In [2]:
import numpy as np

# Loading Signal Data

In [3]:
# load raw signal data
data=np.load('data/swbd.npy').item()
train_x = data['train']['data']
train_y_raw = data['train']['labels']
train_y = [label.split('_')[0] for label in train_y_raw]
dev_x = data['dev']['data']
dev_y_raw = data['dev']['labels']
dev_y = [label.split('_')[0] for label in dev_y_raw]
test_x = data['test']['data']
test_y_raw = data['test']['labels']
test_y = [label.split('_')[0] for label in test_y_raw]

# used in clustering
signals = train_x+dev_x+test_x # tuple of numpy.ndarray  31961 * [time*39]
labels = train_y+dev_y+test_y  # labels. tuple of strings 31961. e.g. 'abandoned'

print('number of signals: {}'.format(len(signals)))

number of signals: 31961


In [4]:
# count number of words. Change strings to numeric labels
wordSet = set()
for word in labels:
    wordSet.add(word)
print('total number of words is {}'.format(len(wordSet)))

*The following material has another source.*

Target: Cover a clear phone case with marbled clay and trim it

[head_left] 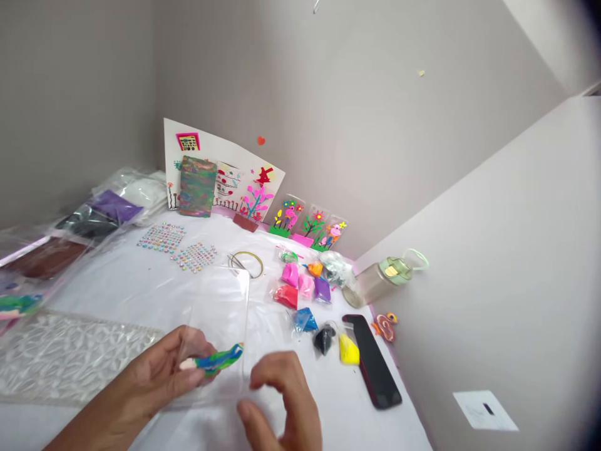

# make a list. let list index be the numeric label of word
wordList = list(wordSet)

# numeric label of signals
numLabels = np.array(list(map(lambda x: wordList.index(x), labels)))

total number of words is 6204


# Loading Embedding Data

In [6]:
# load embedding data
emb_data = np.load('data/swbd_embeddings.npy').item()
emb_train_x = emb_data['train']['embs']
emb_train_y_raw = emb_data['train']['labels']
emb_train_y = [label.split('_')[0] for label in train_y_raw]
emb_dev_x = emb_data['dev']['embs']
emb_dev_y_raw = emb_data['dev']['labels']
emb_dev_y = [label.split('_')[0] for label in dev_y_raw]
emb_test_x = emb_data['test']['embs']
emb_test_y_raw = emb_data['test']['labels']
emb_test_y = [label.split('_')[0] for label in test_y_raw]

# labels are the same. Use the embedding matrix in clustering
emb_signals = np.concatenate((emb_train_x,emb_dev_x,emb_test_x), axis = 0) # np.ndarray 31961*512
print('shape of embeddings: {}'.format(emb_signals.shape))

shape of embeddings: (31961, 512)


# Small raw data and small labels

In [5]:
wordBags = dict()
for word in labels:
    if word in wordBags:
        wordBags[word] += 1
    else:
        wordBags[word] = 1
sorted_by_value = sorted(wordBags.items(), key=lambda kv: -kv[1])
print(sorted_by_value[:20])
print('total number of series: {}'.format(sum([x[1] for x in sorted_by_value[:20]])))

[('because', 340), ('recycling', 315), ('benefits', 259), ('something', 230), ('exactly', 228), ('probably', 225), ('insurance', 196), ('punishment', 190), ('everything', 174), ('company', 149), ('sometimes', 144), ('interesting', 143), ('recycle', 143), ('situation', 141), ('problem', 139), ('anything', 131), ('plastic', 127), ('actually', 125), ('understand', 123), ('vacation', 123)]
total number of series: 3645


In [7]:
# get the small data set
small_index_list = [x[0] for x in sorted_by_value[:20]]
small_raw_signal = []
small_emb_data = []
small_num_labels = []
for i in range(len(labels)):
    if labels[i] in small_index_list:
        small_raw_signal.append(signals[i])
        small_emb_data.append(emb_signals[i,:])
        small_num_labels.append(small_index_list.index(labels[i]))

In [13]:
# concatinate the embeded signal to make a data matrix
small_emb_signal = np.zeros((len(small_emb_data), 512))
for i in range(len(small_emb_data)):
    small_emb_signal[i] = small_emb_data[i]

Small data summary: 
1. small_index_list: array with length 20. Used as a reference for numeric label

    ['because', 'recycling', 'benefits', 'something', 'exactly', 'probably', 
    'insurance', 'punishment', 'everything', 'company', 'sometimes',
    'interesting', 'recycle', 'situation', 'problem', 'anything', 
    'plastic', 'actually', 'understand', 'vacation']
                 
                 
2. small_raw_signal: # list of numpy.ndarray  3645 * [time*39]

3. small_emb_signal: # numpy.ndarray 3645 * 512

4. small_num_labels: # array with length 3645. Numeric Label for each signal.

The signals of embedding coordinate with signals of raw data